Subjects: The Prime Minister’s divisive Voice, Treaty, Truth proposal; the barbaric attacks on Israel and the ramifications around Australia.
E&OE
MATT DORAN:
Back to today’s top story now, where Australia will decide on the Voice to Parliament.
MONIQUE WRIGHT:
Here to discuss is Opposition Leader Peter Dutton. Good morning to you Opposition Leader. Thanks so much for being with us.
PETER DUTTON:
My pleasure.
MONIQUE WRIGHT:
The Yes camp has spent months accusing you of spreading fear and division. That allegation has also been levelled at you by one of your own, former Liberal Ken Wyatt, who called you positively ‘Trumpian’. How do you respond to that? Are you offended?
PETER DUTTON:
Monique, I just think you need to have a look at the facts. There are now four, maybe five out of 10 Labor voters who are voting ‘no’. I don’t think they’ve been too influenced by what the Liberal Party’s had to say.
I’ve always said we should conduct this campaign and the discussion in a respectful way. I can respect the fact that people are voting ‘yes’ or ‘no’, I’ve advocated ‘no’ because I just don’t think we’ve got the detail, and if you don’t understand it, don’t vote for it.

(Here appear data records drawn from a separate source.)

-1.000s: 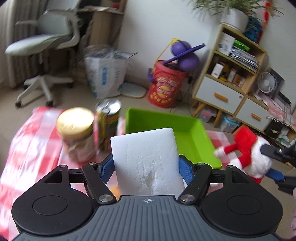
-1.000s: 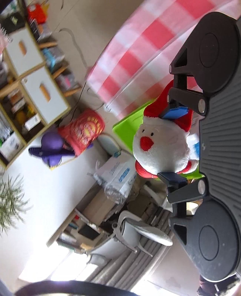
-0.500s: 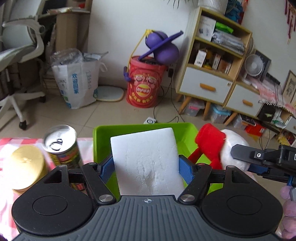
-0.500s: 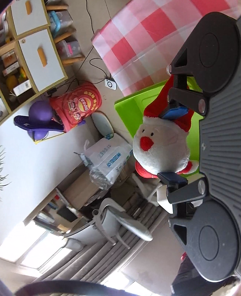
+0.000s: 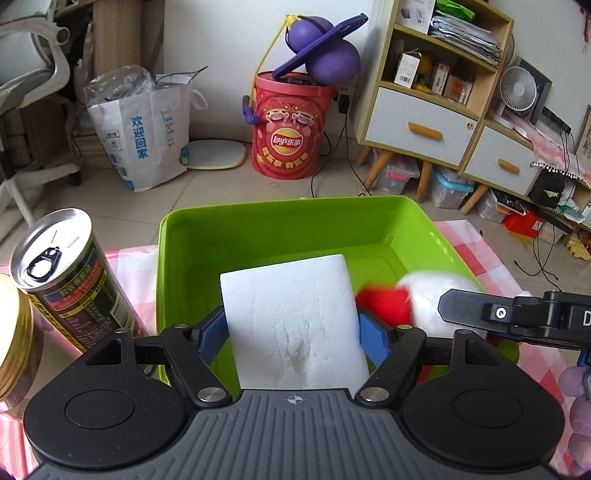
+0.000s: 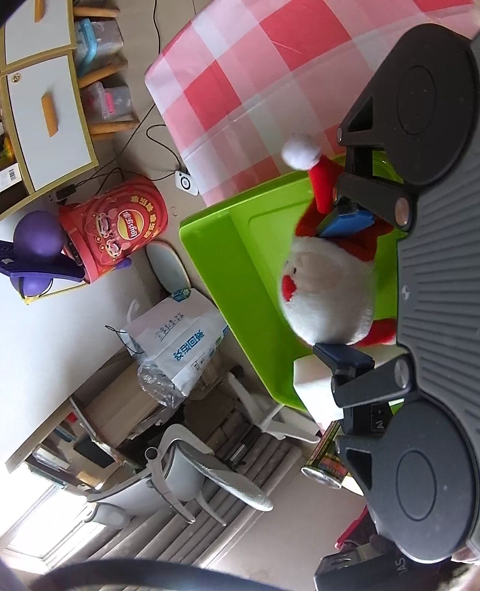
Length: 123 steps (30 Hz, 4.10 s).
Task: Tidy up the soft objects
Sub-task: 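Carry the foam block and Santa plush into the green tray and release both, then withdraw both tools from the tray toward the remaining soft toys, then grasp the pink fuzzy toy with the left tool while the right tool grasps the bunny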
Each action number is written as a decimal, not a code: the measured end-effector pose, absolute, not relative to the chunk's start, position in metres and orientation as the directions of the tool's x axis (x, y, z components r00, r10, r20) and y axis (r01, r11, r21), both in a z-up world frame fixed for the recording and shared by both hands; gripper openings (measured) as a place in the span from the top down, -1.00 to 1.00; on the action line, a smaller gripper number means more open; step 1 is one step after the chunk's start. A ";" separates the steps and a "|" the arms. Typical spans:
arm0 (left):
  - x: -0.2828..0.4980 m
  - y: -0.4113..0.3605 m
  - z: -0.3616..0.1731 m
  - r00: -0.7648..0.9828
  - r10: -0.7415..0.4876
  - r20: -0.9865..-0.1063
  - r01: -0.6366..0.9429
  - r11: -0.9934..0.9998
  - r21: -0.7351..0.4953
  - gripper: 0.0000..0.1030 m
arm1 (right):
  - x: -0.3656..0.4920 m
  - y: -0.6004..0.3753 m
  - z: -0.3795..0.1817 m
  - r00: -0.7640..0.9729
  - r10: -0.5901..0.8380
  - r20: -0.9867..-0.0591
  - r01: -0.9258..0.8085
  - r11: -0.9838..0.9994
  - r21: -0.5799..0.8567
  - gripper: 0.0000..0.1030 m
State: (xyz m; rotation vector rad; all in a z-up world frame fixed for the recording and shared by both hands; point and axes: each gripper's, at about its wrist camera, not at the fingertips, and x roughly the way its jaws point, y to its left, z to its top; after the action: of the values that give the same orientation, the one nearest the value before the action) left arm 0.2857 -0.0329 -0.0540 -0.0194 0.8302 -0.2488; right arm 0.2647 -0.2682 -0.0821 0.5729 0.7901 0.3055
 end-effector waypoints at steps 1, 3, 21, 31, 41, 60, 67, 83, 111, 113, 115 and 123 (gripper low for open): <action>0.286 -0.033 -0.055 0.643 -0.232 -0.730 0.219 0.969 -0.115 -0.48 | 0.265 -0.268 -0.082 0.671 0.464 -0.578 -0.047 0.805 0.592 0.24; 0.287 -0.034 -0.055 0.641 -0.225 -0.734 0.220 0.970 -0.105 -0.60 | 0.265 -0.270 -0.082 0.673 0.475 -0.567 -0.041 0.790 0.612 0.05; 0.234 -0.003 -0.006 0.681 -0.235 -0.694 0.193 0.971 -0.140 -0.65 | 0.215 -0.300 -0.039 0.716 0.360 -0.598 0.017 0.847 0.531 -0.04; 0.175 0.035 0.019 0.704 -0.243 -0.667 0.163 0.970 -0.181 -0.80 | 0.155 -0.312 -0.004 0.723 0.320 -0.612 0.025 0.873 0.486 -0.12; 0.112 0.062 0.023 0.705 -0.243 -0.666 0.156 0.969 -0.190 -0.89 | 0.102 -0.297 -0.002 0.704 0.330 -0.629 -0.007 0.889 0.459 -0.17; 0.023 0.057 -0.028 0.667 -0.258 -0.699 0.241 0.962 -0.125 -0.90 | 0.051 -0.234 -0.050 0.602 0.315 -0.734 -0.083 0.938 0.335 -0.37; 0.008 0.045 -0.055 0.581 -0.291 -0.760 0.300 0.945 -0.133 -0.90 | 0.052 -0.217 -0.066 0.519 0.350 -0.780 -0.081 0.929 0.362 -0.38; 0.001 0.022 -0.067 0.535 -0.298 -0.790 0.372 0.923 -0.097 -0.69 | 0.058 -0.171 -0.088 0.421 0.384 -0.822 -0.113 0.921 0.372 -0.38; 0.005 0.029 -0.065 0.544 -0.248 -0.801 0.333 0.941 -0.065 -0.25 | 0.066 -0.166 -0.099 0.416 0.333 -0.846 -0.063 0.939 0.338 0.44; 0.005 0.030 -0.065 0.543 -0.250 -0.801 0.330 0.941 -0.069 -0.25 | 0.066 -0.166 -0.099 0.419 0.335 -0.844 -0.067 0.938 0.339 0.53; 0.005 0.031 -0.064 0.543 -0.252 -0.801 0.326 0.942 -0.075 -0.24 | 0.066 -0.165 -0.098 0.423 0.335 -0.842 -0.074 0.939 0.336 0.57; 0.006 0.033 -0.062 0.543 -0.261 -0.798 0.312 0.945 -0.098 -0.23 | 0.064 -0.167 -0.094 0.447 0.332 -0.831 -0.081 0.940 0.332 0.66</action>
State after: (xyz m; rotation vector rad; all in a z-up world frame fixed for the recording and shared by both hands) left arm 0.0057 0.0333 -0.0619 0.0584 0.9376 -0.3403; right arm 0.0639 -0.1670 -0.0936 0.2592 1.0802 0.2589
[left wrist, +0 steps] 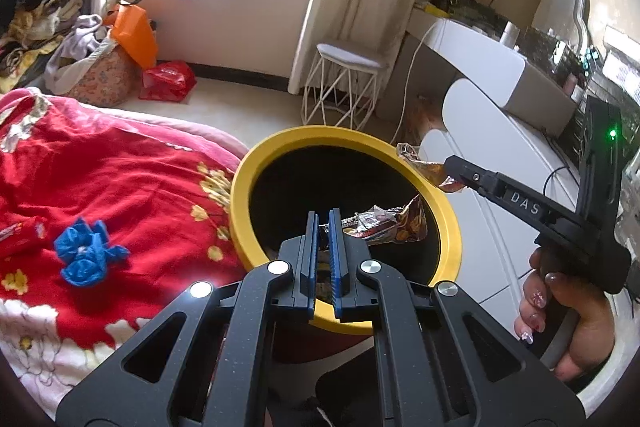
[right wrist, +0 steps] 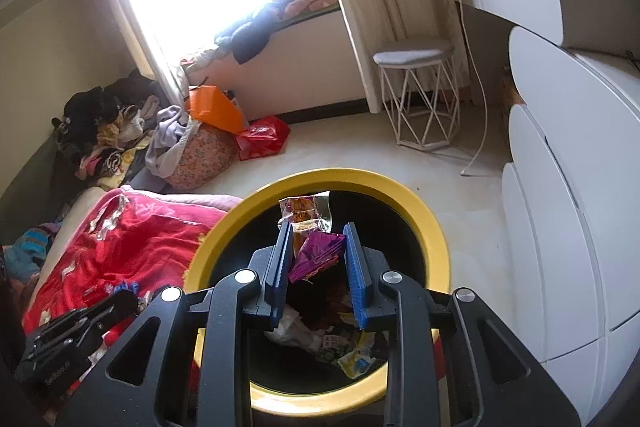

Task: Collect trash
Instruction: 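Open both tools to drop the two wrappers into the bin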

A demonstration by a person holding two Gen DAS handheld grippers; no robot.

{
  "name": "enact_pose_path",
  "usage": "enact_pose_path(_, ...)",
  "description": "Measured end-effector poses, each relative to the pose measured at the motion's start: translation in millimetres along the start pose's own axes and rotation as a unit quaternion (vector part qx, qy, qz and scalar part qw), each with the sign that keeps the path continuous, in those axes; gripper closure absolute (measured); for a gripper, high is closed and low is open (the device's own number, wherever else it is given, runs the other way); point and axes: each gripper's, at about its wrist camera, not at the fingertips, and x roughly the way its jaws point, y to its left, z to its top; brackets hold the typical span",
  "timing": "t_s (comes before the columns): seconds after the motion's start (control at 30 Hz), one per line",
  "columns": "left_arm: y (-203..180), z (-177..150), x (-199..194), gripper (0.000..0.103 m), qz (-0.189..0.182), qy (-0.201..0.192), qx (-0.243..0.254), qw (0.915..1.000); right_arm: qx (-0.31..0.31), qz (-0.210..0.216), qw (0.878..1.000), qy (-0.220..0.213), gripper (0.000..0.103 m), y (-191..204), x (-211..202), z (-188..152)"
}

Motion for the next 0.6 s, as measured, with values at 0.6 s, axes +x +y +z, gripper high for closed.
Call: enact_pose_path(0.6, -4.1, -4.9, 44.4, 0.100, 0.001, 0.041, 0.001, 0.9992, 0.011, 0.008, 1.000, 0.022, 0.077, -12.5, 12.7, -4.9)
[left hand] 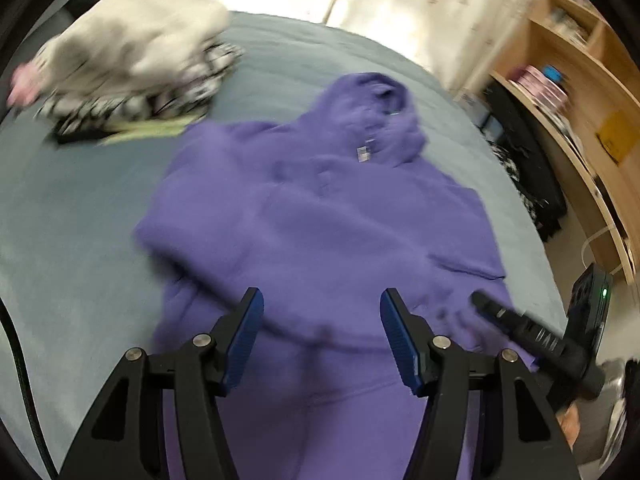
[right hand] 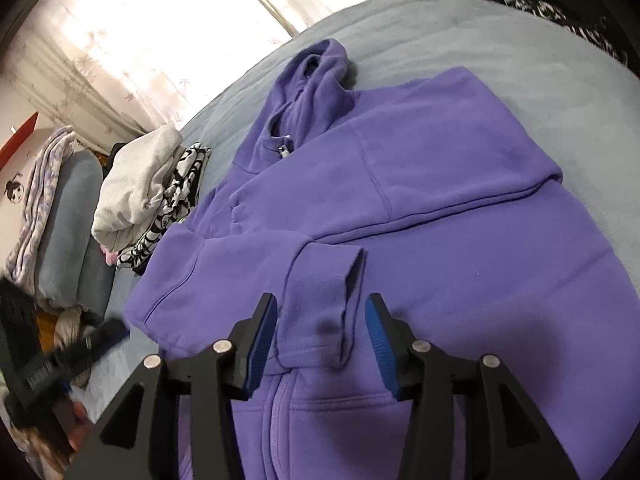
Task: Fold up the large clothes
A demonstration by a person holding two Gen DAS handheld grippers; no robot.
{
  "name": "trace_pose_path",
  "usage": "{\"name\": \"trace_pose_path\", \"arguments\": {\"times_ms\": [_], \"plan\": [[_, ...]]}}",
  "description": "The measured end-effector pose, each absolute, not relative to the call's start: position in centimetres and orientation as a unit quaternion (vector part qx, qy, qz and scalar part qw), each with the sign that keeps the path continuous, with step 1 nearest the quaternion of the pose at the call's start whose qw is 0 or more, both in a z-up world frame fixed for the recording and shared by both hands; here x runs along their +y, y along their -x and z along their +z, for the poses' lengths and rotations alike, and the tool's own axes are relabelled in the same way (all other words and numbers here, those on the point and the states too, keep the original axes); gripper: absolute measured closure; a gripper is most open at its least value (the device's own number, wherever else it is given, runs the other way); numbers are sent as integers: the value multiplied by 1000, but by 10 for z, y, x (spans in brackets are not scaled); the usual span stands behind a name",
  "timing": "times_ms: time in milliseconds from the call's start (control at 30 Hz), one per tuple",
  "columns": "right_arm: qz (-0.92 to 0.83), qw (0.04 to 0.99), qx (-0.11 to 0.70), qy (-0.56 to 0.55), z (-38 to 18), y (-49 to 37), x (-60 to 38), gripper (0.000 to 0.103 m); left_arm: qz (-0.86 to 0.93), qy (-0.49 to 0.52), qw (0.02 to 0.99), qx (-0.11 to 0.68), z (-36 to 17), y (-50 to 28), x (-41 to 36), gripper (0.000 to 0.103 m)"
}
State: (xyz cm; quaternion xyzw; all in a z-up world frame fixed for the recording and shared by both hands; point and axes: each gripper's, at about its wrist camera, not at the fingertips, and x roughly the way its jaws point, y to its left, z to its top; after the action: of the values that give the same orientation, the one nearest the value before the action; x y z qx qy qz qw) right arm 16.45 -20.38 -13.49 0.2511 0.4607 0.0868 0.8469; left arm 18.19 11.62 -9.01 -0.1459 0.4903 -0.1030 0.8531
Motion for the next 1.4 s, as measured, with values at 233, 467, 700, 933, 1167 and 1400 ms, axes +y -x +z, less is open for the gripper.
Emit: {"name": "trace_pose_path", "arguments": {"times_ms": [233, 467, 700, 933, 1167, 1400], "plan": [[91, 821, 490, -277, -157, -181, -208, 56, -54, 191, 833, 517, -126, -163, 166, 44], [101, 816, 506, -262, -173, -201, -187, 55, -47, 198, 832, 517, -136, -163, 175, 44], [145, 849, 475, -178, -140, -204, -151, 95, -50, 205, 831, 514, -140, -164, 174, 44], [144, 935, 319, -64, -17, -219, -148, 95, -49, 206, 838, 502, -135, -163, 177, 44], [2, 912, 409, -44, -61, -293, -197, 65, -52, 205, 835, 507, -140, -171, 178, 44], [41, 860, 480, -165, -122, -287, -245, 60, -54, 184, 833, 518, -147, -218, 192, 44]]}}
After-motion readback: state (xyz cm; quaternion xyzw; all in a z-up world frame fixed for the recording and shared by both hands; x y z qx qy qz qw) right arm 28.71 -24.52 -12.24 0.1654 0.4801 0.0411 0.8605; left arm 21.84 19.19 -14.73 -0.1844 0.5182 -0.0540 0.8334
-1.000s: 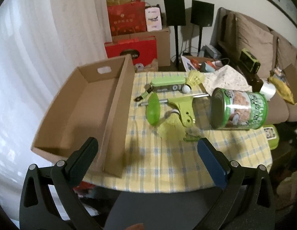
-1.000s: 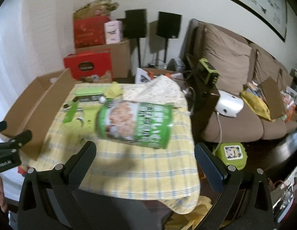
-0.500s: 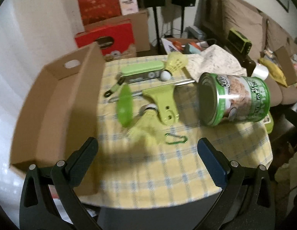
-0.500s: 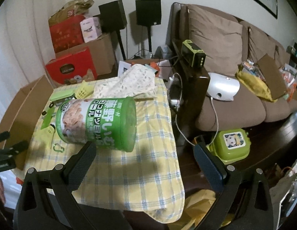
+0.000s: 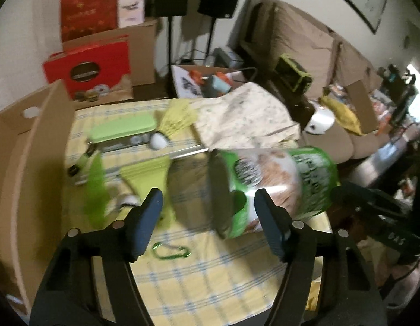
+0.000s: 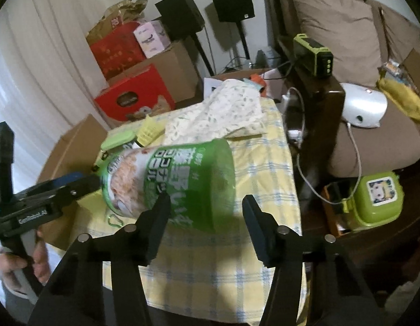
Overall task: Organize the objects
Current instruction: 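Reach the left gripper to the green can and close on it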
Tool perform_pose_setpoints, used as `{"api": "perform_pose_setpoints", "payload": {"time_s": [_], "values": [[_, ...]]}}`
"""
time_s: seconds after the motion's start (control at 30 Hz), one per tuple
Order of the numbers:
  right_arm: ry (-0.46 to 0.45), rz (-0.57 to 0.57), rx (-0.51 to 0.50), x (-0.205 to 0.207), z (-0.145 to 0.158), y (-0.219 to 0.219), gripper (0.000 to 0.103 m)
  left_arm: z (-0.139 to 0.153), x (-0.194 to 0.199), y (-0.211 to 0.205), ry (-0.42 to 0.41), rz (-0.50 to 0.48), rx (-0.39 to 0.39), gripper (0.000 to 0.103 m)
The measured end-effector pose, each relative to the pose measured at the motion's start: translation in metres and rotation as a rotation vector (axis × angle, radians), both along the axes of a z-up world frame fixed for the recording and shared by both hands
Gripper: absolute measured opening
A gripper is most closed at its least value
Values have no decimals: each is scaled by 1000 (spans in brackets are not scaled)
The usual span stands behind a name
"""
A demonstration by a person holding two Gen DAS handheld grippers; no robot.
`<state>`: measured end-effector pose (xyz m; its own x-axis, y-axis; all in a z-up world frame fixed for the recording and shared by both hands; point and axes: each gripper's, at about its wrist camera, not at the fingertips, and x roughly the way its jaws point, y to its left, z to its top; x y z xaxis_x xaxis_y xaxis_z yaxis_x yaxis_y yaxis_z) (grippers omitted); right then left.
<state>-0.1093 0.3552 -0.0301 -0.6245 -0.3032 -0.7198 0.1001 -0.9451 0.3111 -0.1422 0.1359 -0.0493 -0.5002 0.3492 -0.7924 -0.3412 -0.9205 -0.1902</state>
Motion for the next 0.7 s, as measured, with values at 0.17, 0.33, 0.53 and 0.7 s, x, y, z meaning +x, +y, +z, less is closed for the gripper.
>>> {"api": "perform_pose_setpoints", "payload": {"time_s": [0.17,0.33,0.53,0.7], "values": [[8,28,-7,-8,0,-4,51,-7,-8,15,-40,-70,44,53],[-27,64,-25,-16,-11,-11,49,-17,-7,28,-78,-125,65,47],[-22,73,37,-18,-9,-23,52,-10,-1,32,-66,-114,64,48],[8,113,74,-8,10,-35,52,12,8,17,-27,-96,81,50]]}}
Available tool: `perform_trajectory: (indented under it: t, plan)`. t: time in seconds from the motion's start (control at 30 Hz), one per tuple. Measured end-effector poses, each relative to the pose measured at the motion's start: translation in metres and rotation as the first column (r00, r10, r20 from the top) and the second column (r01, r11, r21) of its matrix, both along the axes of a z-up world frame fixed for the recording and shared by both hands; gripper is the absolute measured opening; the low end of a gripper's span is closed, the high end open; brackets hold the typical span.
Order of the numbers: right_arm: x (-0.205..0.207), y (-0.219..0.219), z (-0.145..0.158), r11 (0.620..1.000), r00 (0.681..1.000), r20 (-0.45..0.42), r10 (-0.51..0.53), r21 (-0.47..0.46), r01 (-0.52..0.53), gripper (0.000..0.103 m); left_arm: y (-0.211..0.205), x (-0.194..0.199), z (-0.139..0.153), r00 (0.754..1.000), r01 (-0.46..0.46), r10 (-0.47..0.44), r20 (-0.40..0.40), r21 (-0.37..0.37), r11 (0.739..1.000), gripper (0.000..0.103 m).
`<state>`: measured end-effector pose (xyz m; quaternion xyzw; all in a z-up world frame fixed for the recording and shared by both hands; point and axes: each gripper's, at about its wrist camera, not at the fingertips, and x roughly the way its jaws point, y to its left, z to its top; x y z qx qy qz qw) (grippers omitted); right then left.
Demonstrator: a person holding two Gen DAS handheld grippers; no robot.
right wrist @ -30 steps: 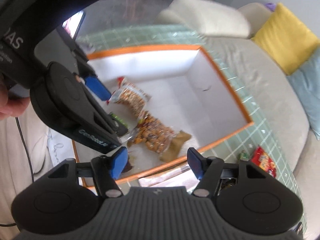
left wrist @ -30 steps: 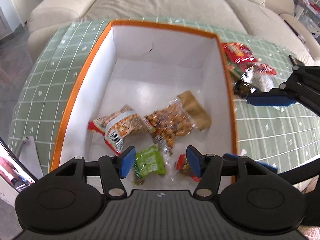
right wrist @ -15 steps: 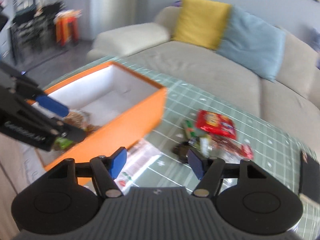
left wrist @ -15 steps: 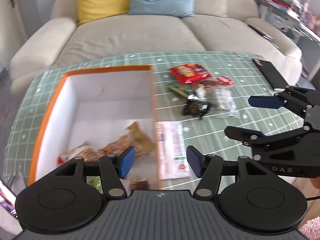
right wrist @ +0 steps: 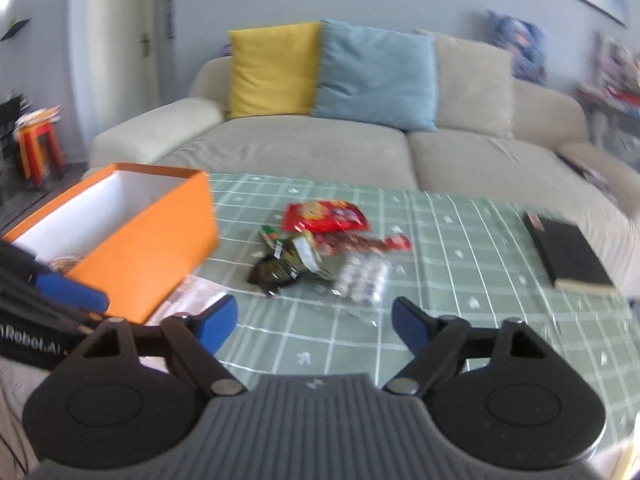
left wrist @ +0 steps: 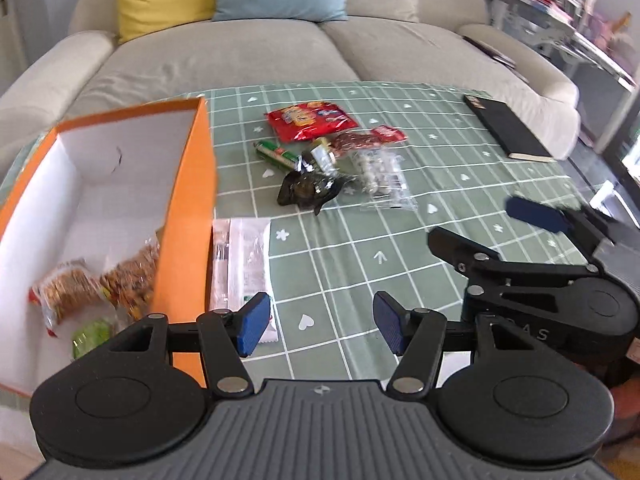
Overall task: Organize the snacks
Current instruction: 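Move both tools back toward the remaining snacks on the table, then grasp the white sachet wrappers with the left gripper and lift them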
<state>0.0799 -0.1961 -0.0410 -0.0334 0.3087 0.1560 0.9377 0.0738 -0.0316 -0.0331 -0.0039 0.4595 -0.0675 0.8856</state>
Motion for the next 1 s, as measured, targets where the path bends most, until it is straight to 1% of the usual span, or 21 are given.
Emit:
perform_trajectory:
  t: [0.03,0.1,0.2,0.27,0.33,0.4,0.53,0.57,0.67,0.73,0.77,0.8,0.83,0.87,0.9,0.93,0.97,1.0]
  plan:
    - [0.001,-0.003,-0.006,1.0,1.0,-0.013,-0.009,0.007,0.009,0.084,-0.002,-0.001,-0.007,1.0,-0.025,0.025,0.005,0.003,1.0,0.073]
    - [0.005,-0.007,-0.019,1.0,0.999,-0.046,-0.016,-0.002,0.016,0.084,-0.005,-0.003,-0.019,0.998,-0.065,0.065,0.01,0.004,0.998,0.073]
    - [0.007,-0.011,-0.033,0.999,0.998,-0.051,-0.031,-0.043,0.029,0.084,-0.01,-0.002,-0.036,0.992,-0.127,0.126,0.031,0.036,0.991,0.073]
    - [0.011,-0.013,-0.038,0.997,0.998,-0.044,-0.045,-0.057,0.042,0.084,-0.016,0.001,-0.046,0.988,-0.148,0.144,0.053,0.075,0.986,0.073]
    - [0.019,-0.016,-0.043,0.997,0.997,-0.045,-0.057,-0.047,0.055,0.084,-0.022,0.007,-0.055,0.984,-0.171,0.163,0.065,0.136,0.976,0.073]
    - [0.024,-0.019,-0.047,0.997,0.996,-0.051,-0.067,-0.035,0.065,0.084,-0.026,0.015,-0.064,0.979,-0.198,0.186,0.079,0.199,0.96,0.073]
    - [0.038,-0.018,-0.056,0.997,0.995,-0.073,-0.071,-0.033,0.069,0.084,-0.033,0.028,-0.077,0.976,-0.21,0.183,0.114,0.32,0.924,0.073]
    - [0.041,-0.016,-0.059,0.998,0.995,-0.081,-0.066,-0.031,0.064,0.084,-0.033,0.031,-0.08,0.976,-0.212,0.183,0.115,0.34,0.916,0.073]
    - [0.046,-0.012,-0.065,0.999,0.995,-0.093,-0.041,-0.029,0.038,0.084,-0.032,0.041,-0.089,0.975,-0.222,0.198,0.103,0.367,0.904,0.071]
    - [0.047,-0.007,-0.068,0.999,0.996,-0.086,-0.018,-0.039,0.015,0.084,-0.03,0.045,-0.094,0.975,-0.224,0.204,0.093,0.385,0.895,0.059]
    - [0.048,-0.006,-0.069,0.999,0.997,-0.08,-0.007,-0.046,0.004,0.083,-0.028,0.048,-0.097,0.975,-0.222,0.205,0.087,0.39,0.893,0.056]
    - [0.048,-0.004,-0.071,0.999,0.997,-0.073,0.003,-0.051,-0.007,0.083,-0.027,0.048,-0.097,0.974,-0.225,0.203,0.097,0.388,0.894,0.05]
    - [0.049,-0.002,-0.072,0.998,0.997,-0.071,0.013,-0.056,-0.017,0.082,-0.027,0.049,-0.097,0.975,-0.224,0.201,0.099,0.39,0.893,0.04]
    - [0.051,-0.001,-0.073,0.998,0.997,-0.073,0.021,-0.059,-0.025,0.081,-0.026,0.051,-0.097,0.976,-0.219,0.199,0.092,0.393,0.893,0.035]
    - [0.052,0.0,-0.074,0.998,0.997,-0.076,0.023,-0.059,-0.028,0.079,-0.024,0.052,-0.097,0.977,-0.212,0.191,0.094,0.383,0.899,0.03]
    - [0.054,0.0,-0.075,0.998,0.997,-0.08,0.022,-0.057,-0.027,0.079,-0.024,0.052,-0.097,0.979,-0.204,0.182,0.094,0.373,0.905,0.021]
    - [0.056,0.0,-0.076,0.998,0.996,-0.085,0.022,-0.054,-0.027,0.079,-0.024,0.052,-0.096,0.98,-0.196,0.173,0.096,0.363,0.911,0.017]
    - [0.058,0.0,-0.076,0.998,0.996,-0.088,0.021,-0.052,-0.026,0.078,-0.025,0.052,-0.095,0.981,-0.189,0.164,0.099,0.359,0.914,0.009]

It’s a very significant change that’s proposed to our Constitution, and if I thought it was going to provide the practical outcomes in Indigenous communities, then it would be a different story.
But I just think it’s going to be another layer of bureaucracy. It’s not designed until after the Voice vote takes place today, so it’s a six month design process that starts next Monday –which is just crazy. We should have had the design undertaken so that Australians could see what it was that was being proposed and could ask questions, but the Prime Minister’s just refused to answer any reasonable questions.
MONIQUE WRIGHT:
Just on your slogan there that you just mentioned, Mr Dutton, you talked about ‘if you don’t understand it, vote ‘no”. There’s been a pushback from the other side saying that that’s not what we want Australia to be, we want people to actually do some reading and learn and to understand.
PETER DUTTON:
Well, at the first poll, which obviously the government relied a lot on – and you know there were a number of polls at the time that showed about 65 per cent of Australians instinctively supported the Voice – but as time has gone on, the detail hasn’t been provided, people haven’t been convinced of the model, and so now the numbers – I don’t know, 45, 35 per cent depending on where you are in the country – so it’s fallen dramatically and it’s fallen because people have asked for the detail, they have asked reasonable questions.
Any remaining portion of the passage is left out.